Santa Clarita Valley Sheriff’s Station has been awarded a new traffic safety grant for a year-long program aimed at preventing deaths and injuries on our roadways. The $155, 525 grant awarded by the Office of Traffic Safety to Santa Clarita will aid in the city’s ongoing effort to improve traffic safety and the quality of life. New equipment purchases and special traffic enforcement measures will be instituted by the Santa Clarita Valley Sheriff’s Station as part of an on-going commitment to keep our roadways safe through both enforcement and education.
The grant will assist in efforts to deal with traffic safety problems and to reduce the number of persons killed and injured in traffic collisions. Traffic deaths from all causes declined in California by 11.9 percent, from 3,081 killed in 2009 to 2,715 in 2010. While alcohol impaired deaths saw a sharp decline last year, DUI deaths remain the largest sector, at more than 30 percent of traffic fatalities.

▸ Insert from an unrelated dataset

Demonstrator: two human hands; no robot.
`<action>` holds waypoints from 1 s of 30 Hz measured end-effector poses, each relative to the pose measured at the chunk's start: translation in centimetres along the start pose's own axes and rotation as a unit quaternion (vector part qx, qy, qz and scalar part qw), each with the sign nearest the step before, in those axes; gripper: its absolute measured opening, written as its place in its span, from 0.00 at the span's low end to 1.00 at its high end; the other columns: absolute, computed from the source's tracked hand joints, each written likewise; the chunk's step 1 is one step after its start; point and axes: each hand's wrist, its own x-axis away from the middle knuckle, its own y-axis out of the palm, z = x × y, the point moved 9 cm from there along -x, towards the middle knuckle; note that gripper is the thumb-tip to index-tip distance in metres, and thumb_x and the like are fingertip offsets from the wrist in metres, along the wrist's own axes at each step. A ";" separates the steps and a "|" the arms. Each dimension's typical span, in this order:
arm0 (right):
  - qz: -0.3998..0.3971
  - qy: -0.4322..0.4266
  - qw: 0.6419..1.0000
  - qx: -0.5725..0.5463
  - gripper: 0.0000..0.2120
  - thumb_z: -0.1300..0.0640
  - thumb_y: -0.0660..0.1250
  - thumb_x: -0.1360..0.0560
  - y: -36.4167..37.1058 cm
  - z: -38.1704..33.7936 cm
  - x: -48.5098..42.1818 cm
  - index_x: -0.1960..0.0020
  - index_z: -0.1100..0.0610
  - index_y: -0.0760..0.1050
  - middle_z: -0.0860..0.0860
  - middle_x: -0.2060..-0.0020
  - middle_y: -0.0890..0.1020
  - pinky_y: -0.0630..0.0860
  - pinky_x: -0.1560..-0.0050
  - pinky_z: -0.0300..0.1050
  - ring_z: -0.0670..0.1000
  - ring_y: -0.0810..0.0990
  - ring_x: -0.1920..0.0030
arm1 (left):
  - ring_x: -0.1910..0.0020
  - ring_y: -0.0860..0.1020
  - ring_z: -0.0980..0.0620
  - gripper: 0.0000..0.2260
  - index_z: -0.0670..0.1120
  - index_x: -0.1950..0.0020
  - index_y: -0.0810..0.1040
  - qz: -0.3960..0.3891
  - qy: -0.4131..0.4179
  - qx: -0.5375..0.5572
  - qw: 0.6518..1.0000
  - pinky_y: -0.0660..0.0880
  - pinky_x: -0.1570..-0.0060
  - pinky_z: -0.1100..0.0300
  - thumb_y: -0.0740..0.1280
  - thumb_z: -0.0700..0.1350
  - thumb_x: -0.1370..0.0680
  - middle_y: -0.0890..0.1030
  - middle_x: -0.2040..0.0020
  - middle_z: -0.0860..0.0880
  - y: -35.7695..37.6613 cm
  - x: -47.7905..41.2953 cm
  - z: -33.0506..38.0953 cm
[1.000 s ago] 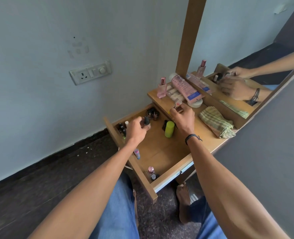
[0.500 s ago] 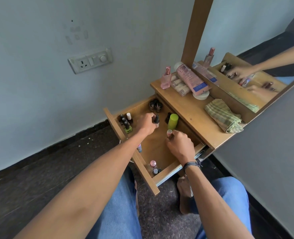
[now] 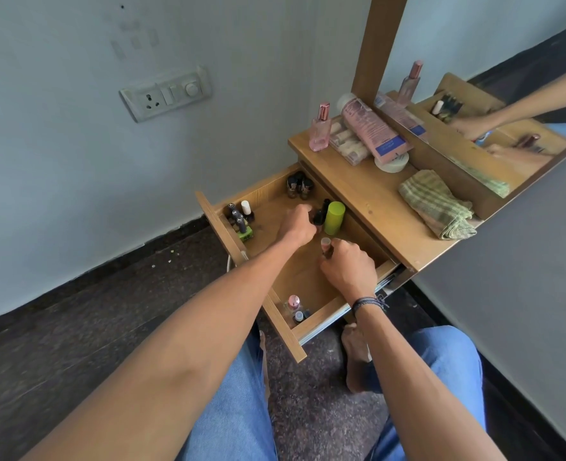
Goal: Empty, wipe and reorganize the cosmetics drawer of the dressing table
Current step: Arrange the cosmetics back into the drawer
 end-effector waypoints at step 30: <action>0.008 0.006 1.000 0.001 0.12 0.49 0.61 0.21 0.1 0.1 -0.2 0.47 0.56 0.78 0.55 0.52 0.84 0.80 0.57 0.53 0.61 0.83 0.56 | 0.46 0.79 0.46 0.09 0.45 0.47 0.83 -0.057 -0.019 0.090 0.994 0.76 0.48 0.54 0.70 0.43 0.26 0.83 0.47 0.46 -1.4 -2.2 2.9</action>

The grant activities will specifically target include Motorcycle Safety, DUI offenders, drivers with suspended or revoked licenses, illegal street racing, red light running, speeding, and seatbelt violations. This will be done through the use of DUI/driver’s license checkpoints, special enforcement operations, and court stings where DUI offenders with suspended or revoked driver licenses get behind the wheel after leaving court.

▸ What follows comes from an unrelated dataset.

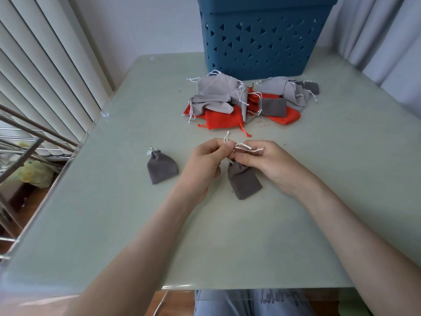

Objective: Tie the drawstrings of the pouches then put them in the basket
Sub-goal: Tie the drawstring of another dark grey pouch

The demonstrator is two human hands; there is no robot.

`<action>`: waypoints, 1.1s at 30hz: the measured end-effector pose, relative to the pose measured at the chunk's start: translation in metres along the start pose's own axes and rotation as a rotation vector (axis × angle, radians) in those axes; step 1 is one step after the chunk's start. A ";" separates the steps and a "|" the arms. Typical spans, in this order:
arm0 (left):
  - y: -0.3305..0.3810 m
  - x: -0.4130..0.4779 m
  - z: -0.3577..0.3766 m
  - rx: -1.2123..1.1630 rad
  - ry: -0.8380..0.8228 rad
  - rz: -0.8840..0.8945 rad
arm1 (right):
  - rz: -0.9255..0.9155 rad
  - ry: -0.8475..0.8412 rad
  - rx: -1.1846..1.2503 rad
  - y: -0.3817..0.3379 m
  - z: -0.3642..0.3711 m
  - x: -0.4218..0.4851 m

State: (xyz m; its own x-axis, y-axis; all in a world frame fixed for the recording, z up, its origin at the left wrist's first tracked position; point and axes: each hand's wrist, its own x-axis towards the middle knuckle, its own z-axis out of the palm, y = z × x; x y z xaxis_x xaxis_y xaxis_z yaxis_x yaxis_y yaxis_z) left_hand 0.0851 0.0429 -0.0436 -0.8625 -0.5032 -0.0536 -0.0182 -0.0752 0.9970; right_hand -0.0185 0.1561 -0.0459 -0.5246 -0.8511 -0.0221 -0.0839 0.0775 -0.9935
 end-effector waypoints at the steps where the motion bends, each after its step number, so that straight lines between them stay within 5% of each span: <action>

Gunner, a 6-year-old Labrador, sniffs suspicious vehicles for his partner, Detective Jonn Eldm, at a local DUI checkpoint. Photo by Elliott Cohen for SCVNews.com
“Thanks to the dedicated hard work of agencies like the Santa Clarita Sheriff’s Station, California has the fewest traffic fatalities since 1944,” said OTS Director Christopher J. Murphy. “While this is good news, we know that only by keeping the pressure on through enforcement and public awareness can we hope to sustain these declines and save lives.”

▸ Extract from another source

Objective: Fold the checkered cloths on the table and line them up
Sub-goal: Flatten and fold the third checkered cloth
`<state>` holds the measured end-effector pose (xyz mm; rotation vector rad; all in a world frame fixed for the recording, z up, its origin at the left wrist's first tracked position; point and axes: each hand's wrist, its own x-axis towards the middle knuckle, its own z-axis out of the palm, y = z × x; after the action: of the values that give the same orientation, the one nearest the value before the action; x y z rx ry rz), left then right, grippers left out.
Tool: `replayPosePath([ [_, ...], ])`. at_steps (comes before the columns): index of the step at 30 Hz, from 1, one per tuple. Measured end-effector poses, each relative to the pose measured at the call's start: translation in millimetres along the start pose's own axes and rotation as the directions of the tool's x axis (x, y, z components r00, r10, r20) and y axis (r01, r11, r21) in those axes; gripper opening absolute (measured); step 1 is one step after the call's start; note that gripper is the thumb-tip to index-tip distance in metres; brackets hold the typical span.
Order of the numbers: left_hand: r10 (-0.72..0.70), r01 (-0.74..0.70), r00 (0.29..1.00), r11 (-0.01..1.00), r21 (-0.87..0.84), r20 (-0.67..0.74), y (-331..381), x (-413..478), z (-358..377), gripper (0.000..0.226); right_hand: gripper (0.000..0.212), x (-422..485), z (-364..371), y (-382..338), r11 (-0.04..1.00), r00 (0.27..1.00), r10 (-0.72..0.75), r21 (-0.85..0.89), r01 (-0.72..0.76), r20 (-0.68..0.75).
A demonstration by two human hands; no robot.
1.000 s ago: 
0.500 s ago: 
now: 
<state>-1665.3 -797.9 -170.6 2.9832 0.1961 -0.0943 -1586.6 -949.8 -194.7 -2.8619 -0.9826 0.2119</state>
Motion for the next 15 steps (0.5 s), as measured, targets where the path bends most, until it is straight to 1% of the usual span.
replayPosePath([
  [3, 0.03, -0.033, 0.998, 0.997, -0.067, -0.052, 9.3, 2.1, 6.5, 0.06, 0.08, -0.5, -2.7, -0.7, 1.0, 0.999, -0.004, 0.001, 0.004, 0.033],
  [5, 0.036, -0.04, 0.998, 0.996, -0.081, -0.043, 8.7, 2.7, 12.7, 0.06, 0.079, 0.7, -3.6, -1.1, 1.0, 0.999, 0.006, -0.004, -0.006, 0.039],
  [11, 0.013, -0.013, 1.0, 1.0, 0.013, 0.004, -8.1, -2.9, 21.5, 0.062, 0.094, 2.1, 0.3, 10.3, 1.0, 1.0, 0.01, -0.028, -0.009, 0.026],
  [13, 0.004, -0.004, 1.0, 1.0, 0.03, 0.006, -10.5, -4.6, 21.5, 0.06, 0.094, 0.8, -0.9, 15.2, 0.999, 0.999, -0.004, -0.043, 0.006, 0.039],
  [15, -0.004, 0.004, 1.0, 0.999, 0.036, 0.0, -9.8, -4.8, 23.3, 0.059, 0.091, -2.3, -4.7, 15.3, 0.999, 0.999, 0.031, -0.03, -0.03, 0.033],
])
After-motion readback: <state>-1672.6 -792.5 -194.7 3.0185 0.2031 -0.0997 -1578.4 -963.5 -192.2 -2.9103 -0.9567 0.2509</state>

DUI/Drivers License Checkpoints are a key component of the grant. These highly visible, widely publicized events are meant to deter impaired driving, not to increase arrests. Research shows that crashes involving alcohol drop by an average of 20 percent when well-publicized checkpoints are conducted often enough. According to the National Highway Traffic Safety Administration (NHTSA), checkpoints have provided the most effective documented results of any of the DUI enforcement strategies, while yielding considerable cost savings of $6 for every $1 spent.
New this year is the addition of six special motorcycle safety enforcement operations. Motorcycle fatalities have finally dropped in California, following a decade long rise in deaths. In 2010, 353 motorcyclists were killed, a 37 percent drop from the all time high for California in 2008.
Santa Clarita Valley Sheriff Deputies will be conducting specialized enforcement efforts throughout the next twelve months. Extra officers will be on duty patrolling areas and events where motorcycle crashes and incidents have occurred. Officers will be cracking down on traffic violations made by regular vehicle drivers and motorcyclists that result in far too many motorcycle collisions, injuries and deaths.
“We are on the right path with declining fatalities,” said Murphy. “We have to stick to that path so that some day we can reach the vision we all share – Toward zero deaths, every 1 counts.”
Funding for this program is from the California Office of Traffic Safety through the National Highway Traffic Safety Administration.